Your task is to copy each line in the listing that includes the word "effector".

◇ ◇ ◇

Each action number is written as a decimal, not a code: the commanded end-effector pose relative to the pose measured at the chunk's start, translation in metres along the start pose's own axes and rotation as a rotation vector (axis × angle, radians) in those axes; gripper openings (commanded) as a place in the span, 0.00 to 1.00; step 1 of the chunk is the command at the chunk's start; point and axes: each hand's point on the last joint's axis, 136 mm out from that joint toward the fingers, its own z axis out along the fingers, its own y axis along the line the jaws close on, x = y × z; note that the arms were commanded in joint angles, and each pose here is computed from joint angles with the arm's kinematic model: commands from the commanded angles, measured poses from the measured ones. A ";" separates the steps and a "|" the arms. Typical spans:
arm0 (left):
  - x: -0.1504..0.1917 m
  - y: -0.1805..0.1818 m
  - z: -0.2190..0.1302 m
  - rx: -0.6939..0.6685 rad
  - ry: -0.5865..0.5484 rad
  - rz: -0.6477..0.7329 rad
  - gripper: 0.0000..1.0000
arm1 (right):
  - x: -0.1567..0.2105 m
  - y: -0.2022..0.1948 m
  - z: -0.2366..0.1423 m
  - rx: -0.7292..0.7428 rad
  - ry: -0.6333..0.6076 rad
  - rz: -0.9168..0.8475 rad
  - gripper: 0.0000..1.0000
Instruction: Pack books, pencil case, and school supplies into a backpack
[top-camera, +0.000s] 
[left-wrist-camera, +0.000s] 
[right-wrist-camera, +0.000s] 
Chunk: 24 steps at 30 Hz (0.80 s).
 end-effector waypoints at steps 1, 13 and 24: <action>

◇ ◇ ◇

_Output_.
Each action number is written as a decimal, not a code: the commanded end-effector pose relative to the pose measured at the chunk's start, translation in metres along the start pose's own axes and rotation as a rotation vector (axis × angle, radians) in those axes; gripper openings (commanded) as a place in the span, 0.00 to 1.00; step 1 of the chunk is the command at the chunk's start; point and axes: each hand's point on the last joint's axis, 136 mm out from that joint toward the fingers, its own z axis out along the fingers, its own y axis along the line the jaws close on, x = y × z; note that the arms were commanded in joint angles, and each pose here is computed from joint angles with the arm's kinematic model: commands from the commanded angles, measured poses from the measured ones. A ";" separates the steps and a "|" the arms. Typical spans:
 end-effector waypoints at steps 1, 13 and 24: <action>

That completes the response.